§ **WHAT YOU HAVE TO DO**
Every line of the material below should be output exactly as written, with the images skipped.

========================

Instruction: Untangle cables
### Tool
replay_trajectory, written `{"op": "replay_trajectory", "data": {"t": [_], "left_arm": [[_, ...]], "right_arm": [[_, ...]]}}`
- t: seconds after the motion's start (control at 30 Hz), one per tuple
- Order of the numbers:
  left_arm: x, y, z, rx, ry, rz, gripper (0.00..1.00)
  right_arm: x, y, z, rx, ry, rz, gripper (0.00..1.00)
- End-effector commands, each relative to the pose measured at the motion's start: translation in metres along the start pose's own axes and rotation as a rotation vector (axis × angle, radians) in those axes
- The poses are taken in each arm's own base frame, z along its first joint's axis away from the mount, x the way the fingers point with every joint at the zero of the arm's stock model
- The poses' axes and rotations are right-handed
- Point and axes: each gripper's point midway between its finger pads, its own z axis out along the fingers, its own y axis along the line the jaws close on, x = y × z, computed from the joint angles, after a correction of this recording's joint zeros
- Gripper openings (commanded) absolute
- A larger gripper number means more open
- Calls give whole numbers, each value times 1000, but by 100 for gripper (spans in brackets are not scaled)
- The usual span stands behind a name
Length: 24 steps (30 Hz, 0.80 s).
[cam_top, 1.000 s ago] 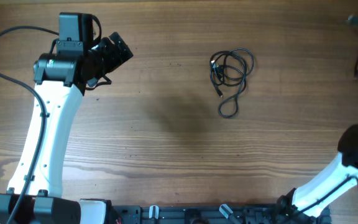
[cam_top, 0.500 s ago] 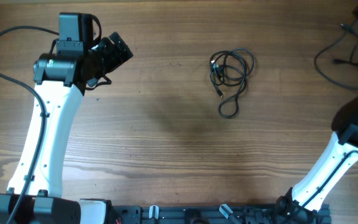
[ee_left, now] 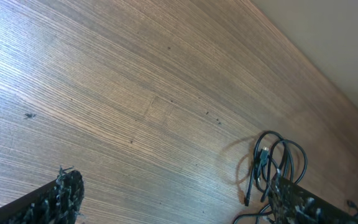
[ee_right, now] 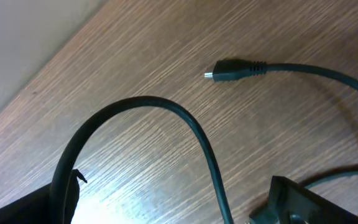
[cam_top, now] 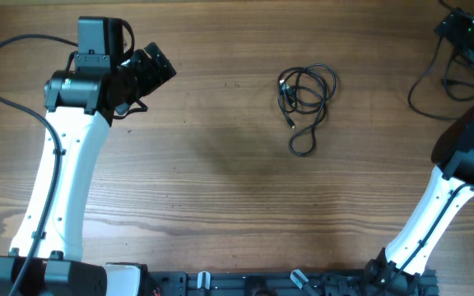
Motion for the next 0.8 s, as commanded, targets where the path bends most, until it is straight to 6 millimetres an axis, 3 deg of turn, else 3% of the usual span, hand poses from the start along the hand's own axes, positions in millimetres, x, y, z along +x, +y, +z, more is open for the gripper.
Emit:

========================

§ **TASK OUTPUT**
Instruction: Untangle cables
### Tool
replay_trajectory, written `{"op": "replay_trajectory", "data": {"t": [_], "left_arm": [[_, ...]], "right_arm": [[_, ...]]}}`
- t: seconds after the motion's start (control at 30 Hz), one per tuple
- Order of the numbers:
  left_arm: x, y, z, rx, ry, rz, gripper (0.00..1.00)
  right_arm: x, y, z, rx, ry, rz, gripper (0.00..1.00)
- End-effector commands, each relative to the pose measured at the motion's start: translation in metres along the start pose's own axes and rotation as a rotation vector (axis × angle, radians) in those axes
- The poses are taken in each arm's own base frame, z along its first joint's axis away from the mount, x the way the fingers point with every joint at the zero of the arm's stock model
- The poses' axes and rotations are right-handed
- Point and axes: each gripper's point midway between its finger pads, its own z axis out along the fingers, its own y axis along the line the jaws close on, x = y × z, computed from the joint angles, after a correction of this recording's joint zeros
- Gripper openings (commanded) absolute
- A larger gripper number means more open
- Calls give whole numbers, each value times 1000, but by 100 for gripper (spans in brackets are not scaled)
- The usual span stands behind a name
Length: 24 steps (30 Hz, 0.80 s).
[cam_top, 1.000 s ago] 
[cam_top, 0.500 s ago] 
[ee_left, now] 
[ee_right, now] 
[cam_top, now] 
Motion for the next 0.8 s, as commanded, targets where the path bends most, until it is straight to 6 millimetres an axis, 3 deg of turn, else 3% of the usual span, hand poses from the start along the hand's own axes, positions in millimetres, x, y, z along +x, +y, +z, more is open for the gripper.
Emit:

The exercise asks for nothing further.